### Task to complete:
For the word "chrome", search the records and show each line in which it occurs.

Items listed in a dataset:
______________________________

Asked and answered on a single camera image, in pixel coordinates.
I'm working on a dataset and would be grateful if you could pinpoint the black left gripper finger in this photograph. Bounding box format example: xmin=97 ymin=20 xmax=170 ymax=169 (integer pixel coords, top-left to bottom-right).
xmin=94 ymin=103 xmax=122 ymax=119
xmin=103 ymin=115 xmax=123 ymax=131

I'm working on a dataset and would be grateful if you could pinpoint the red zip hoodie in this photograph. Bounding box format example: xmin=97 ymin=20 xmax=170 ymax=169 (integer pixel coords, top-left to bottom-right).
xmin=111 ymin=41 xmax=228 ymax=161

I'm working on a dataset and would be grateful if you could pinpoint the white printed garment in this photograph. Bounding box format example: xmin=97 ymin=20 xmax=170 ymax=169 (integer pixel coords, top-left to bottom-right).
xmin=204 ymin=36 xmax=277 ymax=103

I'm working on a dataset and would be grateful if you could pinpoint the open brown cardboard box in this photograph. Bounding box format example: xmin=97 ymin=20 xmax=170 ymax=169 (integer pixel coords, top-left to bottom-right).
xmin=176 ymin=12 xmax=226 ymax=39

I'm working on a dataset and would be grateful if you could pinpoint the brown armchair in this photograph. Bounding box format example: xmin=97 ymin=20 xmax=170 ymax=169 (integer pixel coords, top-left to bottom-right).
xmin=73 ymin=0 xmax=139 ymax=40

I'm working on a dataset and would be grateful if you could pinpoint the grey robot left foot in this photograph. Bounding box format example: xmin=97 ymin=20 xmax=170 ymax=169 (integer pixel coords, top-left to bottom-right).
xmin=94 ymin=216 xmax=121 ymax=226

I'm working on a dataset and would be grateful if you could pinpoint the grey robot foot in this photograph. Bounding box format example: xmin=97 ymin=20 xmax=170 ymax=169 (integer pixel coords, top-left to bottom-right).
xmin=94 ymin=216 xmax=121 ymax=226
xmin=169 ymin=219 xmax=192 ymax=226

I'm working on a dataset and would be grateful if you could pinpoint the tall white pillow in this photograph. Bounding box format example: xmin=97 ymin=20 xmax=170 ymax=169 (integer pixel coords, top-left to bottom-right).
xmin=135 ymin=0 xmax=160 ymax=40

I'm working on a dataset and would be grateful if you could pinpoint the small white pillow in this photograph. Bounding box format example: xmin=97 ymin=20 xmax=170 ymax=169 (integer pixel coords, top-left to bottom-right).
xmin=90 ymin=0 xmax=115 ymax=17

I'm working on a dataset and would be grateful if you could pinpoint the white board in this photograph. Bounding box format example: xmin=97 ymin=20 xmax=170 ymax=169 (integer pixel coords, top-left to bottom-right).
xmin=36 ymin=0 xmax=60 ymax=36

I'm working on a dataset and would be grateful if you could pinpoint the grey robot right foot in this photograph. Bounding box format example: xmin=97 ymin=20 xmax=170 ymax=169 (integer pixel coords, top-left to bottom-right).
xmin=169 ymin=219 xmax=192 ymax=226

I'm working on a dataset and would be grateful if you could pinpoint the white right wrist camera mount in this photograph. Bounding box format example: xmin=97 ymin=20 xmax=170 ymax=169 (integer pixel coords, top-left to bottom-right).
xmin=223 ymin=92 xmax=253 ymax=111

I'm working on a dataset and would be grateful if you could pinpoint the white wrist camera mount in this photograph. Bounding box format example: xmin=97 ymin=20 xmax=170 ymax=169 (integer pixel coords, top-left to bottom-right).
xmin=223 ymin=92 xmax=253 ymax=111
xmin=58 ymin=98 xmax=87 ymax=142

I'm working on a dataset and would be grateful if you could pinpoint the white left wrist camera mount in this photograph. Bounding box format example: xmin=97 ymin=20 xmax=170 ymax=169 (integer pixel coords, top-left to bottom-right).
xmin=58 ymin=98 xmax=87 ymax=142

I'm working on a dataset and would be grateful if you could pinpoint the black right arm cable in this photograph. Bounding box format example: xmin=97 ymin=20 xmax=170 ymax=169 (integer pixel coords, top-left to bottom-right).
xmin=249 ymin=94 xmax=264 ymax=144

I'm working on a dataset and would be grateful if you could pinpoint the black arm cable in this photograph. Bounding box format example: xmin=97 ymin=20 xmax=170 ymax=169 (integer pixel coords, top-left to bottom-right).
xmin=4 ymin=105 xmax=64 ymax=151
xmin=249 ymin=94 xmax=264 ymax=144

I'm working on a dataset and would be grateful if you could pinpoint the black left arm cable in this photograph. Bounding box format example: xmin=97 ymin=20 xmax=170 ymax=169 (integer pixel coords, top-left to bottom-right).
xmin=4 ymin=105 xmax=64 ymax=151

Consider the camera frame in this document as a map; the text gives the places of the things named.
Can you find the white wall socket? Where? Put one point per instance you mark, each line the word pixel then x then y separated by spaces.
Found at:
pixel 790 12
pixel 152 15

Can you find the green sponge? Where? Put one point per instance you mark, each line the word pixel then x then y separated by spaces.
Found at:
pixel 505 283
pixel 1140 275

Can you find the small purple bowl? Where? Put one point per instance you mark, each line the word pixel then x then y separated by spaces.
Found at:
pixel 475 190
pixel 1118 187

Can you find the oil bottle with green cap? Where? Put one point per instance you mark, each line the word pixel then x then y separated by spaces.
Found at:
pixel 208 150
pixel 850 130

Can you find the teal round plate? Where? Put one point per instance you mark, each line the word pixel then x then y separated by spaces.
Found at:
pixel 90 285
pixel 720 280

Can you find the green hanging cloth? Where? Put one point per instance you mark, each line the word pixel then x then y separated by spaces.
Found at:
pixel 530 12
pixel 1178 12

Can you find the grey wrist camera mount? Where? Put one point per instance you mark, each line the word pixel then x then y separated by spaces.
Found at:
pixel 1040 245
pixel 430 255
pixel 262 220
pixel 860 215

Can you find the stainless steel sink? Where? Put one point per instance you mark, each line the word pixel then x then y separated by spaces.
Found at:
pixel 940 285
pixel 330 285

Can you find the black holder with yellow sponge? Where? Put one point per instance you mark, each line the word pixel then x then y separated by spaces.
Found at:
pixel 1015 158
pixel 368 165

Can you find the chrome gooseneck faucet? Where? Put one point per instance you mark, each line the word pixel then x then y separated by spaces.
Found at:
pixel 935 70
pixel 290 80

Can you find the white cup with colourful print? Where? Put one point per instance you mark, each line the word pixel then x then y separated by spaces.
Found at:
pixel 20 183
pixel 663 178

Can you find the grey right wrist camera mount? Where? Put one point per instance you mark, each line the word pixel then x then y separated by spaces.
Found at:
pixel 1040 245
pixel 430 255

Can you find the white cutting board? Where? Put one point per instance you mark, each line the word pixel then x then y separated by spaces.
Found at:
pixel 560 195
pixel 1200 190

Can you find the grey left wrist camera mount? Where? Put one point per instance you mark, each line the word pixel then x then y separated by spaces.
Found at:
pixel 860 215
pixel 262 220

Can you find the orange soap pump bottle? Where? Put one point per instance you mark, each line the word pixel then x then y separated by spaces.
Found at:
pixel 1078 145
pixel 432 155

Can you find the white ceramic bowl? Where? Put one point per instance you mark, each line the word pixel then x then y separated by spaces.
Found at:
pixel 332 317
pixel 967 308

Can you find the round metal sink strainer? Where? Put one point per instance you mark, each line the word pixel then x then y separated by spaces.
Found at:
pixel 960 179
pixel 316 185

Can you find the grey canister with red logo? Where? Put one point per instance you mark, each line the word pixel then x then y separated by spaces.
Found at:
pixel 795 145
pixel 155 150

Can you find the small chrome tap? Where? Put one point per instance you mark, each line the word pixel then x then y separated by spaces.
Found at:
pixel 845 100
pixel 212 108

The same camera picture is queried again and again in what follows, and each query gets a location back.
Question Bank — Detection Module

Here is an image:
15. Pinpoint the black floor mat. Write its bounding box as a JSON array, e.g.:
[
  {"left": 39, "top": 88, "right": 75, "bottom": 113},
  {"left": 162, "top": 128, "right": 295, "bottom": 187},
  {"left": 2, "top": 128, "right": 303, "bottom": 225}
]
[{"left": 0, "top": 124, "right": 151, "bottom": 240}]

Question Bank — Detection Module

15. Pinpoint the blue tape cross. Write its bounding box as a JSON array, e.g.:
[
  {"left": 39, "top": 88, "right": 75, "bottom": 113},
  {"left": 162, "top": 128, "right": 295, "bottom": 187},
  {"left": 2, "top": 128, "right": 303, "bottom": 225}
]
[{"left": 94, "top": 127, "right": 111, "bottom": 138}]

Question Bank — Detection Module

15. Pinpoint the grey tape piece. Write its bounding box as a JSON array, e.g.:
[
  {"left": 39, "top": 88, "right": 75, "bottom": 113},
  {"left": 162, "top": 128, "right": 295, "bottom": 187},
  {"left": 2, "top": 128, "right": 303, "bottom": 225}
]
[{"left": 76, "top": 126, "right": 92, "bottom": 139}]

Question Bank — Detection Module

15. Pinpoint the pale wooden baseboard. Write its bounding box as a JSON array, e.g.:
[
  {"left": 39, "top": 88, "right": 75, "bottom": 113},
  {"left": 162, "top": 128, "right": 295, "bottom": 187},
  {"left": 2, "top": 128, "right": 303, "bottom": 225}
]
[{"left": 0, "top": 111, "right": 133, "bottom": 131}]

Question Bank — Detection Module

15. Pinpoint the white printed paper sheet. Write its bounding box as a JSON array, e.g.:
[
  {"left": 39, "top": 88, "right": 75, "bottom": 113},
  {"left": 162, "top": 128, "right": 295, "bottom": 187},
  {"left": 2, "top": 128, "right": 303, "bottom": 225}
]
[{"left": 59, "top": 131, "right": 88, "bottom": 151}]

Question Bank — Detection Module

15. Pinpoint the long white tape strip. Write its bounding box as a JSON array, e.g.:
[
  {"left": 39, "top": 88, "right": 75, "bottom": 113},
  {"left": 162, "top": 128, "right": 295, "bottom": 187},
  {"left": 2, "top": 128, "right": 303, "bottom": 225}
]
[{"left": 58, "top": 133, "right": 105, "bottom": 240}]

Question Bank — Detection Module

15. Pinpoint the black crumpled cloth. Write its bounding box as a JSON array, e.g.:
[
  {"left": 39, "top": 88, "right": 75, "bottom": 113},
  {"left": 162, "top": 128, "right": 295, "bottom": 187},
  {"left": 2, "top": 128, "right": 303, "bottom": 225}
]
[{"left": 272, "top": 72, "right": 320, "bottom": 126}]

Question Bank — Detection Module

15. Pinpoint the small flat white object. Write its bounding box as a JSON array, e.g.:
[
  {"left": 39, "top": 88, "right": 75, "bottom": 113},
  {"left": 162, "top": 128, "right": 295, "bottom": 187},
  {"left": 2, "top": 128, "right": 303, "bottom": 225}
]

______________________________

### Solution to this exercise:
Can you find the chrome gooseneck faucet? Where? Put one point per instance you mark, each line the word pixel then x then y separated by spaces.
Can you find the small chrome tap? Where? Put one point per instance you mark, each line the word pixel then x then y separated by spaces.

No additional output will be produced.